DAS WORT – 4. Februar 2007

Seid stark und euer Herz sei mutig – alle, die ihr euch auf Gott verlasst
Psalm 31,25

Er war erst sechzig, als es ihn erwischte: Schlaganfall, rechtsseitige Lähmung, Sprachverlust. In der Rehabilitation tat man alles – mit wenig Erfolg. Gehen war unmöglich, sprechen konnte er bloß ein paar schwer verständliche Worte, die rechte Hand begann sich zu verbiegen – der Eintritt ins Pflegeheim war unumgänglich.
Da gab es einen Trotz in ihm, eine Trotzenergie. Er hatte genaue Vorstellungen von dem, was er brauchte: Unbedingt einen motorisierten Rollstuhl, um selbständig ausfahren zu können.
„Ist das nicht zu gefährlich?“, fragte die Pflegedienstleiterin.
„Was er im Kopf hat, setzt er auch durch“, antwortete seine Frau, aus Erfahrung.
So war es – er gab nicht nach, bis das Gerät vor ihm stand.
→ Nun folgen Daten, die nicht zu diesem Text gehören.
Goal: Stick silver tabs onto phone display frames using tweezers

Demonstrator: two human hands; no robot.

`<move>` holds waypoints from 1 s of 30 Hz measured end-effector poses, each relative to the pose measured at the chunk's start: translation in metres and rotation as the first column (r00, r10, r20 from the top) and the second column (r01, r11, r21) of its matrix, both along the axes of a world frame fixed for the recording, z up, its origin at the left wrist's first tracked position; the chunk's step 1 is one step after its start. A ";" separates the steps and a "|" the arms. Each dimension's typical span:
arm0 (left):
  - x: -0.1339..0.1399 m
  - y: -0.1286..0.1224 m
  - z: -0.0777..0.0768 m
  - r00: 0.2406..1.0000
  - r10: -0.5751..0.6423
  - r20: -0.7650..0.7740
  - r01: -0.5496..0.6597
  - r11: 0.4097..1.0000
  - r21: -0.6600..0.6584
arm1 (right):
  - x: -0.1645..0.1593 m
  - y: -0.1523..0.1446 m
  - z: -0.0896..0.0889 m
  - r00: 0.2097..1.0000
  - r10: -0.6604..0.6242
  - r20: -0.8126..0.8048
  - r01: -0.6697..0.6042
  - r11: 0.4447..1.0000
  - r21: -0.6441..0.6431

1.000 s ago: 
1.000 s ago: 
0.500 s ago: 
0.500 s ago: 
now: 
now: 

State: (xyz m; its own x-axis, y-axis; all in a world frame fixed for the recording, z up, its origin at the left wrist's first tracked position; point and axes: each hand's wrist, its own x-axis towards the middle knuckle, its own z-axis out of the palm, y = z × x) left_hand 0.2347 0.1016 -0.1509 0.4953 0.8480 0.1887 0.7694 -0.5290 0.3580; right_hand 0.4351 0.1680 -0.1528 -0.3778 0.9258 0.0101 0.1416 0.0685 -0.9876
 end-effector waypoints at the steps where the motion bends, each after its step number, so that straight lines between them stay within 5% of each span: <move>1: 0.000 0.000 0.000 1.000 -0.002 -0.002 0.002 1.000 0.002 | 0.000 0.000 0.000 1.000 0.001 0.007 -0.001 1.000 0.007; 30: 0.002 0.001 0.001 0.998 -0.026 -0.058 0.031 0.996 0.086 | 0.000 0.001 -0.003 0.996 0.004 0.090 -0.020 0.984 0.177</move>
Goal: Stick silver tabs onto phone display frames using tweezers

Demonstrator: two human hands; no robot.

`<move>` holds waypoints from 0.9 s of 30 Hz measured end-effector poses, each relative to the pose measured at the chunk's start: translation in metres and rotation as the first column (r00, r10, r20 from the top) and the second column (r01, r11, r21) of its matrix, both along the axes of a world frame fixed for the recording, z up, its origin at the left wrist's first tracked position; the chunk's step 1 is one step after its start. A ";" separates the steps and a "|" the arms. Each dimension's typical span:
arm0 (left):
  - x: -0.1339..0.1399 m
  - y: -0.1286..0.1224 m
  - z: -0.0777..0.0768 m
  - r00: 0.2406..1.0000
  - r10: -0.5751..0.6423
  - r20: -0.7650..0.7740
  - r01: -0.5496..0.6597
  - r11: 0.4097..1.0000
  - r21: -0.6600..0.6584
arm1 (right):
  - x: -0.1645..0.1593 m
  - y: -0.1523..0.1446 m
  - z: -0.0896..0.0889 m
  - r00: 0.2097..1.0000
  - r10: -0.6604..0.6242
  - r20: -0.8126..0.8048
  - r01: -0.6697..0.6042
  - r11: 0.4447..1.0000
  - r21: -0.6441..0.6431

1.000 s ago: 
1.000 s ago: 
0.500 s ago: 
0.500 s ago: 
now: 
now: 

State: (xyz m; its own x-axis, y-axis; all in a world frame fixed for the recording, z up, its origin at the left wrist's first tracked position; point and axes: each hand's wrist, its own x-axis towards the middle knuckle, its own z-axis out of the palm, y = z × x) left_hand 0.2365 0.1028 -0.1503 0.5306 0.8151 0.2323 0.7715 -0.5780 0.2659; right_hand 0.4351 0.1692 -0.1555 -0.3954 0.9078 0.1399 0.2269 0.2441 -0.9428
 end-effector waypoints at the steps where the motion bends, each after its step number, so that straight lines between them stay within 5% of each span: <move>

Er ließ sich hineinsetzen und begann im Haus und im Garten herum zu kurven. Bald fuhr er auch in den Ort. Und – baute prompt einen Unfall, stieß mit einem Auto zusammen. Das bekam ein paar Kratzer am Lack und er ein paar Schrammen im Gesicht und an den Armen.
„Wie kann man einen Menschen in diesem Zustand allein auf die Straße lassen!“, brummte der Polizist, der ihn ziemlich erstaunt zurückbrachte.
„Wir können ihn ja nicht einsperren!“, sagte die Pflegedienstleiterin.
„Wie ich ihn kenne, wird er bald wieder ausfahren“, seufzte seine Frau.
Mit Verbänden an Kopf und Armen blickte er aus dem Bett zu ihr empor und lachte und nickte.

Eine Geschichte zum Thema „Freie Fahrt!“, aber doch mit vielen Spannungen: Da hat einer den Anspruch auf Freiheit und Eigenverantwortung einerseits, und da gibt es die Fürsorgepflicht, den Schutz für die Sicherheit der anvertrauten Patienten andererseits. Und es gibt den Polizisten, verärgert, aber erstaunt – wie kann man ihm gegenüber argumentieren? Die Grenze zwischen dem Risikoverhalten eines Heimbewohners und der Fürsorgepflicht des Heims ist schwer zu bestimmen. Doch darf ein urteilsfähiger Patient in seinem Bewegungsraum eingeschränkt werden, wenn er über die Gefahren unterrichtet worden ist? Er darf es nicht, auch nicht mit den allerbesten Absichten! Jeder Mensch hat den grundsätzlichen Anspruch, in seiner Würde und Selbstbestimmung geachtet zu werden. Die Macht der Ärzte und der Pflege wird dadurch begrenzt.

Unbegrenzt dagegen soll die trotzige, kräftige Ermutigung zum Leben sein, wie das Wort aus dem 31. Psalm sie einschärft: Seid stark und euer Herz sei mutig! Das Herz steht in der Bibel für den ganzen leidenschaftlichen Menschen, seinen Lebenswillen, seine Kraft zum Atmen und zum Auskosten seiner Vitalität! Gerade der Mensch, der weiß, wie verletzlich sein Leben ist, wie angreifbar, wie schnell zu erschrecken, wie preisgegeben er sich oft fühlt, er hört diesen erfrischenden Satz: Seid stark und euer Herz sei mutig! Wenige Verse vorher hört man die Klage eines unglücklichen Menschen: „Ich bin wie ein zerbrochenes Gefäß!“ Ein Bild, aber jeder versteht es. Nach einem Schlag-Anfall ist der Mensch ein zerbrochenes Gefäß. Und in diesem Kampf zwischen der lähmenden Angst um das Leben und der wachsenden Müdigkeit im Widerstehen, ist es gut, ist es lebensnotwendig, ein Wort des Trotzes zu hören: Seid stark und euer Herz sei mutig, alle, die ihr euch auf Gott verlasst! Sich auf Gott verlassen, das ist nichts anderes als zu sagen: Mein verletzliches Leben hängt an dir, möge deine Hand mich halten!